Голос Вольнова донесся сквозь гул мотора:
— Все равно не понимаю, за что сценаристу убивать режиссера.
— А мужчине — женщину?
— Пусть так. А вашего сына за что?
Заметив мой изумленный взгляд, актер выразительно почесал затылок — ну прямо жест тугодумного ковбоя (из серии «отличные ребята — плохие парни»).
— Кажется, я сегодня играю роль дурака.
— И у вас неплохо получается, — проворчал я беззлобно; в сущности, его простодушие было мне на руку. Вывод: никому в моем расследовании безоговорочно доверять нельзя, даже Танюше. Но и хранить тайну она мне не обещала, оправдал я ее. И вскоре в парных прелестных сумерках доставил ковбоя к его невесте. Притормозивши возле огромного дома с витриной спортивного магазинчика и аркой советского «большого стиля» — с желтыми статуями ученого с глобусом и циркулем в руках, устремленного в небеса, и шахтера в каске и маске, торопящегося в земную пропасть.

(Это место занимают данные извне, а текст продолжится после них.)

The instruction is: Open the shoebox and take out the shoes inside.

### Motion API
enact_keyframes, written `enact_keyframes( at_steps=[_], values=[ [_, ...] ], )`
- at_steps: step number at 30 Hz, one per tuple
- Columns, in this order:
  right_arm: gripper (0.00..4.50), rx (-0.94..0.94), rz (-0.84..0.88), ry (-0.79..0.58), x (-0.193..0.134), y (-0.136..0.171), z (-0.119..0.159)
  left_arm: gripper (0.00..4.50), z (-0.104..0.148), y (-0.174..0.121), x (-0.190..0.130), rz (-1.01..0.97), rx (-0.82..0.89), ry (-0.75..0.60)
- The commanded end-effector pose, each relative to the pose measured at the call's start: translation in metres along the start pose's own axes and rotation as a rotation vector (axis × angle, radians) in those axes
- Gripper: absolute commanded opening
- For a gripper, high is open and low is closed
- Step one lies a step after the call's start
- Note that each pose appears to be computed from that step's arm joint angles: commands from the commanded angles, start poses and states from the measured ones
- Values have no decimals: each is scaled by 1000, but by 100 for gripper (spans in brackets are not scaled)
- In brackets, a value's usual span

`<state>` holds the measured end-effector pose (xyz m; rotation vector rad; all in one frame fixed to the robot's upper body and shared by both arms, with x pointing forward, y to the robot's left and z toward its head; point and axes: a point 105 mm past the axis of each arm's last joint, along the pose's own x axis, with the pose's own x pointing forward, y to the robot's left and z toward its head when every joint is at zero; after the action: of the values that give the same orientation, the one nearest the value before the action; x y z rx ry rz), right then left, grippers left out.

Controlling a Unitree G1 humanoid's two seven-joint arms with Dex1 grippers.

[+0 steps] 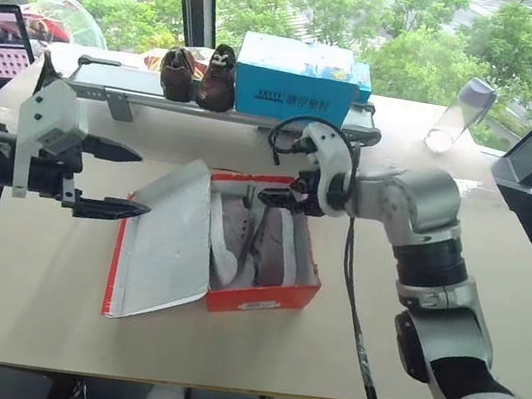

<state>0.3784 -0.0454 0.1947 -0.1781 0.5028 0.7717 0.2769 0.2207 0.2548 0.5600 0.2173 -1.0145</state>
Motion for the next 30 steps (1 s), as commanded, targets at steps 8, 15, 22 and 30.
enact_keyframes(
  at_steps=[8, 15, 22, 30],
  values=[
    [449, 65, -27, 93, 12, 2, -43, 450, 9, 2, -2, 13, 51, -10],
    [310, 99, -51, 38, 13, -6, -28, 450, 8, 1, -3, 19, 47, -6],
    [146, 79, -54, 8, 10, -4, -16, 450, 8, 1, -2, 23, 46, -8],
    [146, 150, -49, -109, -15, -6, 26, 450, 7, 3, 0, 21, 49, -15]
  ],
)
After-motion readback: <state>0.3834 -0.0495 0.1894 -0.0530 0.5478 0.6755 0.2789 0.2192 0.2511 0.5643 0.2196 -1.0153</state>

Между статуями открыто-бесстыдно обнимались двое юношей, какие-то содомские клоуны в американских голубых комбинезонах. Секс-символ России прошел меж ними, как таран, пошевелив руками, — близнецы-братья разлетелись в разные стороны и, ударившись о постаменты, бессильно осели на тротуар.
21
Двор пуст, декорации уже в потемках, фонарь зеленеет в листве, неисправная лампочка в железной сетке над козырьком мигает — спецэффекты к драматической исповеди мужа наготове, — темный зев подъезда и окна темны. Начало двенадцатого, для интеллектуала, да еще угнетенного чувством вины, самое исповедальное время, небось скулит на груди у Кристины. Но сердце — измученное жарой и внутренним жаром сердце мое! — трепетало: проверь.
Прокрался на ощупь на второй этаж, позвонил. Шорох не за дверью, а за спиной, я развернулся и наткнулся руками на человека, вдавившегося в угол площадки.
— Самсон, ты?
Он оттолкнул мои руки, прошипев:
— Я собрался уходить.
— Куда? К месту захоронения?
— Шутить изволите?
— Следователь с тобой пошутит. Чего прячешься? Из окна меня увидел, а? Под фонарем?
— Я собрался уходить…
— Успеешь, сначала поговорим, или я немедленно отправляюсь в местное отделение.
Сценарист сдался, проникли в кабинет, вспыхнула настольная лампа, озаряя пестрые переплеты (Пушкинские — золотые буквы по темно-синему полю) и нас — до лиц, лица в щадящих светотенях плафончика; я слегка повернул его, высветив напротив срезанный подбородок и тонкие язвительные губы.